▶ _PROBLEM REQUIREMENTS_:
Your task is to copy the listing exactly, with the pictures left out.

▶ _GIVEN INFORMATION_:
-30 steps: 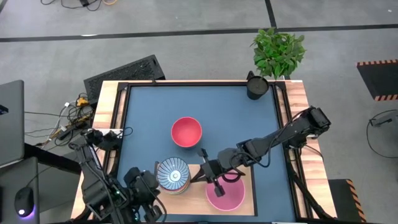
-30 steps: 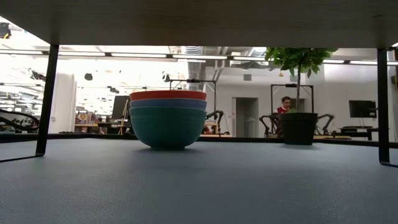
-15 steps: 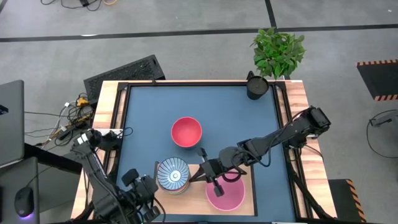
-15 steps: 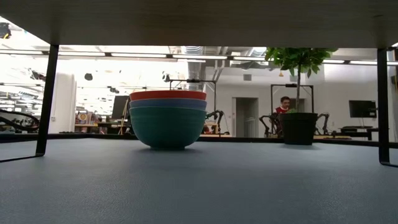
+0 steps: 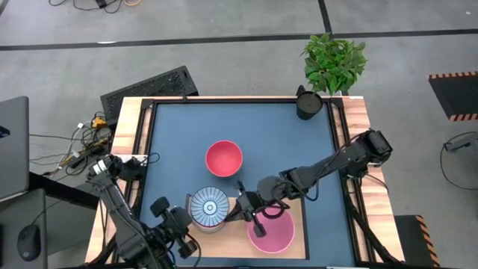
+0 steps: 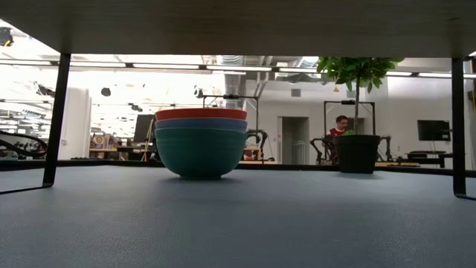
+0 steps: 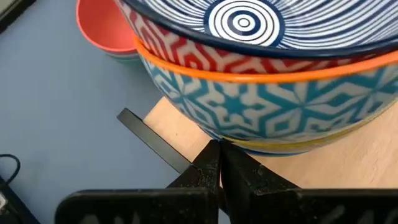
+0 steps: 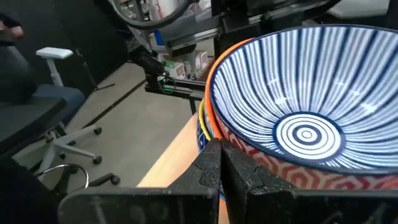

▶ _REPLY TO THE TASK_:
-30 steps: 
-30 steps: 
-15 steps: 
-15 steps: 
+0 steps: 
+0 steps: 
+0 steps: 
+0 steps: 

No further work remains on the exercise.